Hashimoto a ajouté que si les Jeux permettent la présence de partisans japonais, les règles devront être plus strictes que pour les stades à moitié remplis au pays pour des matchs de baseball ou de football. Elle a aussi déclaré que les organisateurs devront être prêts à interdire l’accès aux partisans si la situation devait changer.

« Le Dr Omi a indiqué qu’idéalement, les Jeux auraient lieu à huis clos. C’est sa recommandation, a-t-elle dit. Mais si nous allouons la présence de spectateurs, le Dr Omi a aussi fait des recommandations en ce sens. »

Hashimoto a consulté les dirigeants du baseball et du football japonais, qui ont accueilli des partisans sans rencontrer beaucoup d’ennuis.

« Mais le Dr Omi a aussi mentionné que les Jeux olympiques et paralympiques sont très spéciaux, a ajouté Hashimoto. C’est pourquoi nous devons être plus sévères que pour les autres évènements sportifs. Nous devons donc évaluer des règles plus strictes. Il y a le risque que des gens, après avoir assisté à des évènements des JO, s’arrêtent dans des bars ou des restaurants avant de rentrer à la maison. Il est donc recommandé d’encourager les gens à se diriger directement chez eux après avoir assisté à un évènement. »

Les ventes de billets devaient rapporter 800 millions US aux organisateurs. La majeure partie de cette somme sera perdue et les différentes institutions gouvernementales combleront ces pertes.

Les organisateurs disent qu’entre 3,6 et 3,7 millions de billets sont toujours détenus par des Japonais. Environ 800 000 billets vendus au Japon ont été retournés.

Environ 7,8 millions de billets pour l’ensemble des JO avaient été mis en circulation.

Les Jeux olympiques de Tokyo ont officiellement coûté 15,4 milliards, mais des audits gouvernementaux estiment que ce coût devrait être revu à la hausse. Seuls 6,7 milliards ont été payés par des fonds privés.

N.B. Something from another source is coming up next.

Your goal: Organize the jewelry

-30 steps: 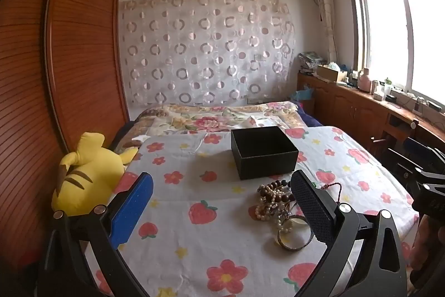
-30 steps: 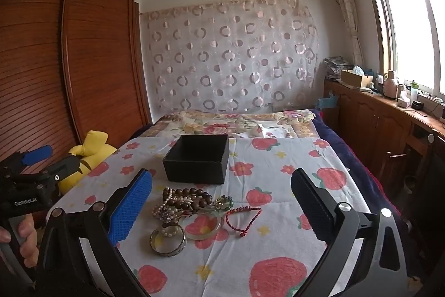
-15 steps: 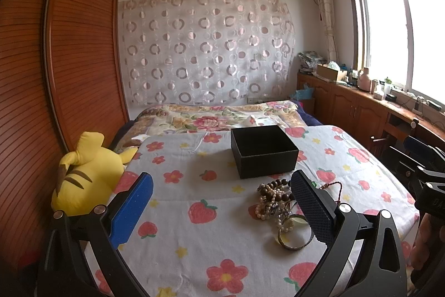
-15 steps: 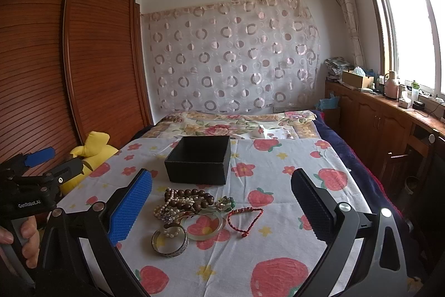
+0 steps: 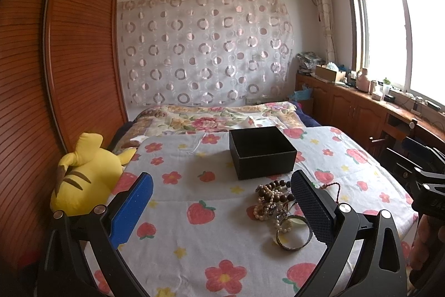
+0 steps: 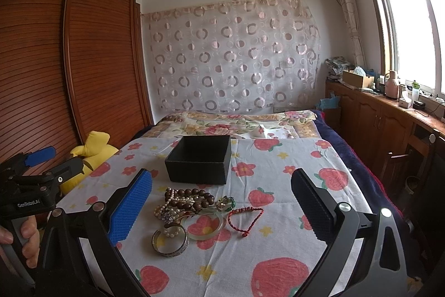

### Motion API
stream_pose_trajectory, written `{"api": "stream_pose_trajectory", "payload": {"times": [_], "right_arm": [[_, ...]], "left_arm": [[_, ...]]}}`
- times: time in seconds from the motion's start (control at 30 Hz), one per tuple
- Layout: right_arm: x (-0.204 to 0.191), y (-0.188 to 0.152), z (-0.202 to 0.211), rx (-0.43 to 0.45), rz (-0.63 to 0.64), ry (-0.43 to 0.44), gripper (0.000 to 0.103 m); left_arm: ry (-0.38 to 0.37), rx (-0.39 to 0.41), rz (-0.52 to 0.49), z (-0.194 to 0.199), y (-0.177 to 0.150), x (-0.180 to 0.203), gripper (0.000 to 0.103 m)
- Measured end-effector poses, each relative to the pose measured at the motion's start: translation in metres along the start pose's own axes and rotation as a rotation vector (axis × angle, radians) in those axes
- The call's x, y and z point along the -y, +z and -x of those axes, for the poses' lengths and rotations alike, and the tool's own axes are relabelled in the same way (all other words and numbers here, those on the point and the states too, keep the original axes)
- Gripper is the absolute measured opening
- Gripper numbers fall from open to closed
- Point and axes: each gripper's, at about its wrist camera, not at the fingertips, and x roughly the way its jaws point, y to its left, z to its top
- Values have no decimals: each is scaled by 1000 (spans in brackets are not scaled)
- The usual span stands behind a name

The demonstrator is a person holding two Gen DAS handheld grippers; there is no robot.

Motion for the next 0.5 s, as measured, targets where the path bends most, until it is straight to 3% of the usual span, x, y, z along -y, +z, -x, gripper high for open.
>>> {"api": "stream_pose_trajectory", "payload": {"times": [0.5], "right_arm": [[-6, 4, 4, 8, 5, 0, 101]], "left_arm": [[-1, 7, 2, 1, 6, 3, 96]]}}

Le CIO souhaite aller de l’avant avec les Jeux de Tokyo puisque près de 75 % de ses revenus proviennent de la vente des droits de retransmission. Les commanditaires comptent pour 18 % des revenus.

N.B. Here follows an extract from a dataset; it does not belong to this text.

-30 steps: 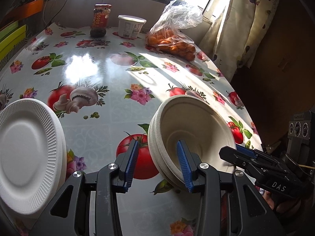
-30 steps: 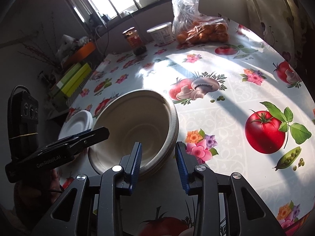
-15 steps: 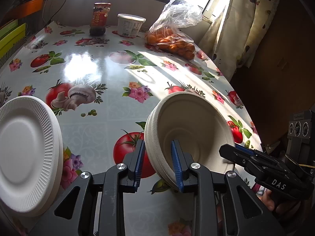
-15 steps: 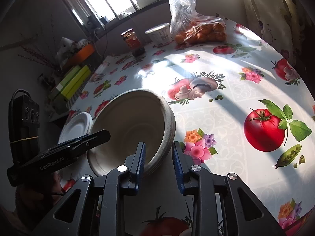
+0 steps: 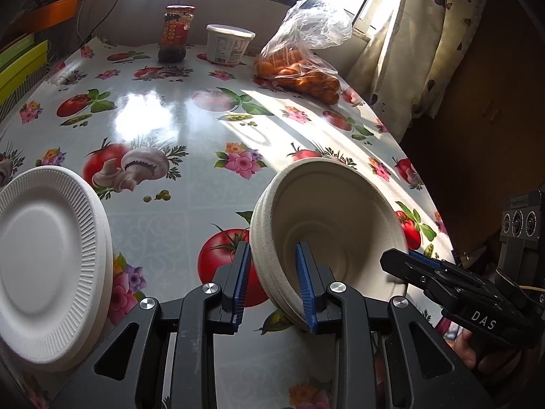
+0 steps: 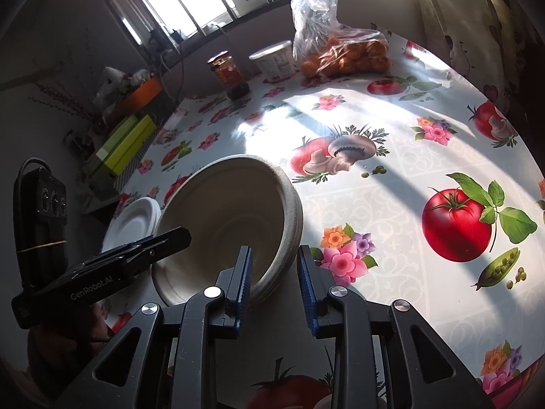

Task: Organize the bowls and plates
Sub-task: 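Carry the nested beige bowls with the right tool toward the white plate stack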

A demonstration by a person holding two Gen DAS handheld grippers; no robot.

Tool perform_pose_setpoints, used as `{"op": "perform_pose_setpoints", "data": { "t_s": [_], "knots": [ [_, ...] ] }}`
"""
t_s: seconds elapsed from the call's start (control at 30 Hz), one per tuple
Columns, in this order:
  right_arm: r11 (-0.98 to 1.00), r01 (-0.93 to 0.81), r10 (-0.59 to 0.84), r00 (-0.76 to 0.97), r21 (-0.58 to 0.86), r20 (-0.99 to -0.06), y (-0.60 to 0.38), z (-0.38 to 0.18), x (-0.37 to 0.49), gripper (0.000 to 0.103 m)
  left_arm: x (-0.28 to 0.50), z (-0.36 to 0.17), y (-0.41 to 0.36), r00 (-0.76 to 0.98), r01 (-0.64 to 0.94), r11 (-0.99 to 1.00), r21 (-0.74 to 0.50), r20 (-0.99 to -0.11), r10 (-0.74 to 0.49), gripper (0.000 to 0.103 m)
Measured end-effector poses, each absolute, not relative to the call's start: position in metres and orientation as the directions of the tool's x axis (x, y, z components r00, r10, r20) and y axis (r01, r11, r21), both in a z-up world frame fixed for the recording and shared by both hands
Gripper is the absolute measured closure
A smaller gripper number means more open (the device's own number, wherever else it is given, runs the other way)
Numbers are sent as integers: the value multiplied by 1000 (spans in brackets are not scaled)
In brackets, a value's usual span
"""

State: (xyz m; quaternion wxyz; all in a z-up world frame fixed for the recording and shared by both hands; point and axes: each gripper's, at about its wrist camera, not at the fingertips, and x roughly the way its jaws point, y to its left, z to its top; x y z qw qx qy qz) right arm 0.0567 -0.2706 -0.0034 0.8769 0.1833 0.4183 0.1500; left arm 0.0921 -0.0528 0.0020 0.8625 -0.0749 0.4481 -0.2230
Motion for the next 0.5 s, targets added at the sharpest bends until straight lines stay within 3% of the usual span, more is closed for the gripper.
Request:
{"op": "perform_pose_setpoints", "data": {
  "t_s": [0.5],
  "knots": [
    [885, -147, 434, 604, 443, -668, -255, 10, 63, 77, 88, 16, -38, 532, 290, 901, -322, -729, -431, 75]
  ]
}}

L’état d’urgence dans plusieurs préfectures japonaises, dont celle de Tokyo, doit être levé dimanche. Des mesures sanitaires demeureront toutefois en place pour limiter les heures d’ouverture des bars et des restaurants.

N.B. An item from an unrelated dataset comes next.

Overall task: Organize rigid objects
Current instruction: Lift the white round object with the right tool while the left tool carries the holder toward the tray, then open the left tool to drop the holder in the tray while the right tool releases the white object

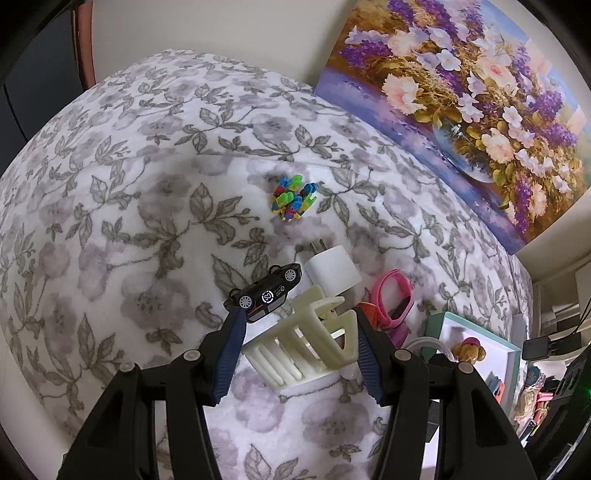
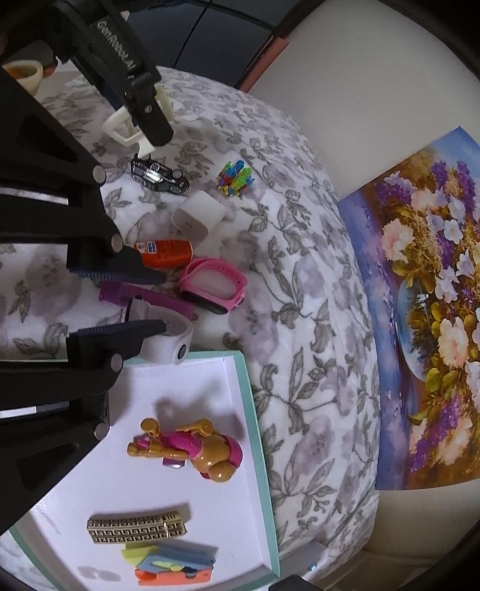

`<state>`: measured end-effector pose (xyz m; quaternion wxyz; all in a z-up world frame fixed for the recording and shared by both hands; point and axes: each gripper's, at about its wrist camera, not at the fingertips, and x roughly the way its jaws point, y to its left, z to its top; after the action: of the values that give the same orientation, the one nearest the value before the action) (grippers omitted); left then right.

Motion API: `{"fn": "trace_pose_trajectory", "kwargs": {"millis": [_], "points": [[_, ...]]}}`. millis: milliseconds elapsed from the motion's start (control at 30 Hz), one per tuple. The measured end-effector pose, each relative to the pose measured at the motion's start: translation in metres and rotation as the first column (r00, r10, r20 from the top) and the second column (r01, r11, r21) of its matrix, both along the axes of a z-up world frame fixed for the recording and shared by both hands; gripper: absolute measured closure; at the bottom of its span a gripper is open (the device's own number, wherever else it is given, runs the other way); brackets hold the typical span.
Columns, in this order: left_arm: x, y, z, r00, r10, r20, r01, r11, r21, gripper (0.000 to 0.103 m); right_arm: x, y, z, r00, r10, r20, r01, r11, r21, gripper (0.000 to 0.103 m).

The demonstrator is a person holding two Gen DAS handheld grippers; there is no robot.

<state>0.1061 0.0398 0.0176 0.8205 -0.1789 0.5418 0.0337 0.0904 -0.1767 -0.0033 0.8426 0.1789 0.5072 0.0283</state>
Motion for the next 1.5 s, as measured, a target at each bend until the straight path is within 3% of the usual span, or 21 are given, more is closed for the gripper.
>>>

Le Japon compte environ 14 000 décès attribués à la COVID-19 et a contrôlé le virus mieux que plusieurs pays, mais pas aussi bien que ses voisins d’Asie. Seulement 15 % des Japonais ont reçu au moins une dose du vaccin contre le coronavirus et une grande partie du public est opposée à la tenue des Jeux.

L’Asahi Shimbun, quotidien au deuxième tirage dans le pays, estime également que les Jeux devraient être annulés.